Young Henry’s glance slid from me to his beloved books. ‘Do I have to,
‘Yes, Henry. You do.’ I would not be swayed.
‘I would rather stay here. My lord of Warwick says that he will come and—’
I did not wait to hear what Richard might be planning. ‘You will come with me, Henry. I am your mother and my wish takes precedence over that of my lord of Warwick on this occasion.’
‘You could go, and I could stay here.’
‘No, I could not.’ No point in explaining why. I remained firm. ‘It will be good for you to be seen by your people, Henry. It is your duty as King to be seen.’
Which did the trick. I informed Warwick and Gloucester by a slow-riding courier that the King would not be at Windsor but at the Queen Dowager’s dower properties. I listed them, and we were on our way the following day, before either would hear of my decision. Not that they could complain. I simply took the King, servants, entourage and outriders—his household in effect—in full regal panoply, with me. We made a fine show as we visited Hertford, then on to Waltham and Wallingford.
And finally there was Leeds Castle, which Young Henry anticipated with joy and I with a residue of fear. Leeds, the beautiful scene of my abortive proposal of marriage, where I had been so full of joy for what the future might hold. All ground to dust beneath my feet. But this had to be done. I needed to make this visit to test the state of my heart.
I was cold with anxiety as we crossed the bridge, past the gatehouse into the inner courtyard. My feelings for Edmund had seemed strong enough to last a lifetime. Would there not be some shimmer of memory here to assail me? I took a deep breath and prepared to have my confidence shattered.
Did Edmund tread on my hem of my gown? No, he did not. Did his voice echo in the corridors and audience chamber? Hardly at all. My heart continued to beat with a slow and steady purpose, and I laughed aloud.
I was cured. How cruel the heart, to lead a woman into thinking she loved a man when quite clearly she did not. I did not need love, I did not need marriage. I felt as if I had cast off an old, worn winter cloak to allow the summer breeze to refresh my skin. Oh, yes, I was cured.

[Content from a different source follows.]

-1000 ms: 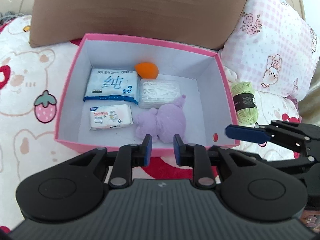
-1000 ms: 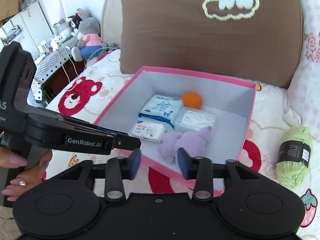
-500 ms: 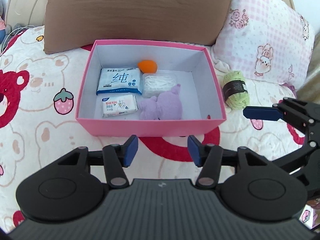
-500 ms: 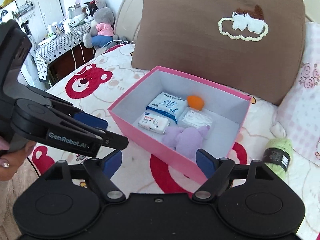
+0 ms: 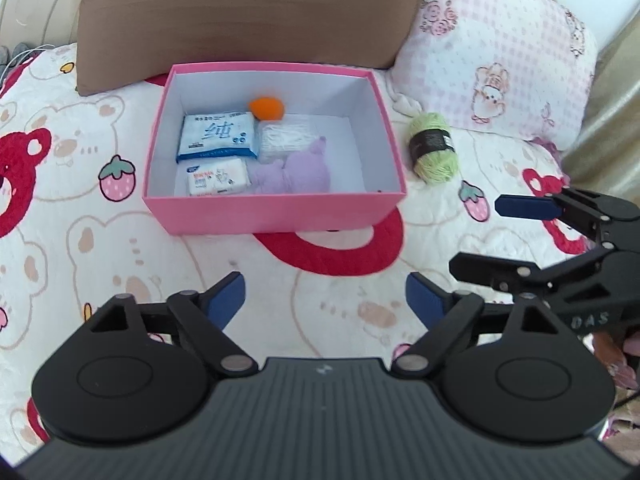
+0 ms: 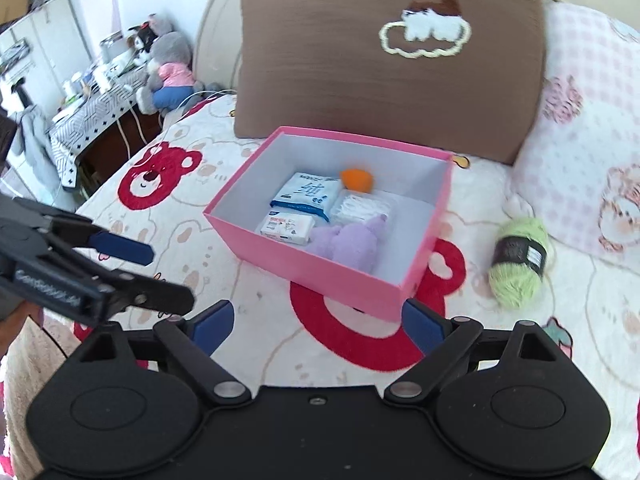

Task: Organize objects
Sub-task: 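Open the left gripper and raise it out of the pink box, then move the left tool toward the green yarn ball beside the box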

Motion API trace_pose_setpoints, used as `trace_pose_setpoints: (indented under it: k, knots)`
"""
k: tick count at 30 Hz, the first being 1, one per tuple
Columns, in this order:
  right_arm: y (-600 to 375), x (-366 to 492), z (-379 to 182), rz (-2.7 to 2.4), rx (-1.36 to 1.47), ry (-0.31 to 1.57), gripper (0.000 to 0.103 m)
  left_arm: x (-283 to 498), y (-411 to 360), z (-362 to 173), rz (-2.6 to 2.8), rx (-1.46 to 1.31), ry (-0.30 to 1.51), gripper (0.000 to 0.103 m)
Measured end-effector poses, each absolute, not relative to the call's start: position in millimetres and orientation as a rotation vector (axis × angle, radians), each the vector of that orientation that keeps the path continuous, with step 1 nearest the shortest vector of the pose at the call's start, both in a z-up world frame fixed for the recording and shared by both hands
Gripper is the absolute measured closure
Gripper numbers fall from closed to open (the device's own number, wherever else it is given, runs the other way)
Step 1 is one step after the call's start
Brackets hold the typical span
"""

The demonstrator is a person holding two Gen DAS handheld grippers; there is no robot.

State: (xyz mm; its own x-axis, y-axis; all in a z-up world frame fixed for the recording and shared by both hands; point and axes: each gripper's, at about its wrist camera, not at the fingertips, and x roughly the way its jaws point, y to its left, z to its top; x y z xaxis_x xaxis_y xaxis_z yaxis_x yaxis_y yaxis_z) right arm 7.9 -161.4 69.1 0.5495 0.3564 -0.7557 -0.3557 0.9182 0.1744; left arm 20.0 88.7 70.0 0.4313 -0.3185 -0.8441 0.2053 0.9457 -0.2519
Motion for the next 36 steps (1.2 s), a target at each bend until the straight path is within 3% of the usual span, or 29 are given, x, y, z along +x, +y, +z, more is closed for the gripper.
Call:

We returned to Windsor where I acknowledged Warwick’s caustic stare and consigned to the flames Gloucester’s letter of admonition that I should have asked permission from the Lord Protector if I intended to jaunt about the country. I settled into a period of calm, soothing to mind and body, with nothing to disturb the serenity of the pool in which I existed. This was what I wanted, was it not? So why was it that the summer weeks dragged themselves past with wearisome slowness?
Distant voices, heavy in the humid air, snatched at our attention from the direction of the river. Male voices, loud, crude in tone, sliced through with laughter and groans and—I suspected from the words that carried to us—much rude blasphemy. Whatever the occasion, it was one of raucous enjoyment and nothing to instil fear into us. Besides, who would harm us, walking as we were within shouting distance of the castle?
With my damsels in close attendance, I continued along our chosen path to the bend in the Thames where it was pleasant to sit and catch a breeze, for we had settled into a period of intense heat. The voices became more distinct, more strident, so that I caught a grin passing between our two armed guards and a meeting of glances between Meg and Cecily.
‘What is it?’ I asked.
‘Some of the servants, I expect, my lady.’ Beatrice, fanning herself with a branch of leaves plucked from an over-hanging ash tree, was unmoved by the commotion. ‘The men swim in the river when it is hot.’ Her lip curled at the prospect of such wanton male behaviour. ‘You’d think they had nothing better to do.’
Splashing and bellowing continued ahead.
‘Perhaps we should turn back,’ I heard, sotto voce.
‘Perhaps we should go on!’
‘It might not be seemly…’
I had seen the gleam in their eyes, and understood since there was little to entertain them at Windsor. Or—the thought struck me as a burst of invective assaulted my ears—were they truly trying to protect my royal dignity from the sight of naked servants cavorting in the Thames? I would not be so tender, and I continued to walk steadily.
‘We will go on. I have seen a man unclothed before. I will not faint at the sight.’
We came to the riverbank, where it curved beside a willow with a vast spread of shallow roots, perfect for a shady resting place—and stopped.
‘There! As I said. Nothing better to do with their time!’ Beatrice looked down her elegant nose. ‘I still think we should go back.’
‘Not yet.’ I raised my hand to still them.